• Problem details:
Retype every entry below without any change.
Records shown START
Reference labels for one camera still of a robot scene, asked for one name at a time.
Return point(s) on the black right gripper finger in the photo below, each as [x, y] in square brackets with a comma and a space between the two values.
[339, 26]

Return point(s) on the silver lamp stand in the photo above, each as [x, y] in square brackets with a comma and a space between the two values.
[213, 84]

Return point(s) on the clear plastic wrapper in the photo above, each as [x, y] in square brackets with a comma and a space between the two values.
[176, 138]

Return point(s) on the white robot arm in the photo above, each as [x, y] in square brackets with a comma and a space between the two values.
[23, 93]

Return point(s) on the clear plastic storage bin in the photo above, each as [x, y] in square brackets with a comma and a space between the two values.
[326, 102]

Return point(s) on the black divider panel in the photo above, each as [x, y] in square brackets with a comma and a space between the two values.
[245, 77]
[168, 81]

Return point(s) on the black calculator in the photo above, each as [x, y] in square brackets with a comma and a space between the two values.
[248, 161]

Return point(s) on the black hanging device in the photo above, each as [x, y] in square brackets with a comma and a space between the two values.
Records shown END
• Solution:
Reference labels for one camera still of a robot scene, asked for one name at a time.
Return point(s) on the black right gripper finger in the photo below, each as [x, y] in square brackets with a comma and a space between the two values.
[339, 26]

Return point(s) on the silver lamp stand in the photo above, each as [x, y] in square brackets with a comma and a space between the two values.
[213, 84]

Return point(s) on the clear plastic wrapper in the photo above, each as [x, y] in square brackets with a comma and a space between the two values.
[176, 138]

Return point(s) on the white robot arm in the photo above, each as [x, y] in square brackets with a comma and a space between the two values.
[23, 93]

Return point(s) on the clear plastic storage bin in the photo above, each as [x, y] in square brackets with a comma and a space between the two values.
[326, 102]

Return point(s) on the black divider panel in the photo above, each as [x, y] in square brackets with a comma and a space between the two values.
[245, 77]
[168, 81]

Return point(s) on the black calculator in the photo above, each as [x, y] in square brackets with a comma and a space between the two values.
[248, 161]

Return point(s) on the black hanging device in the photo above, each as [x, y] in square brackets with a comma and a space between the two values.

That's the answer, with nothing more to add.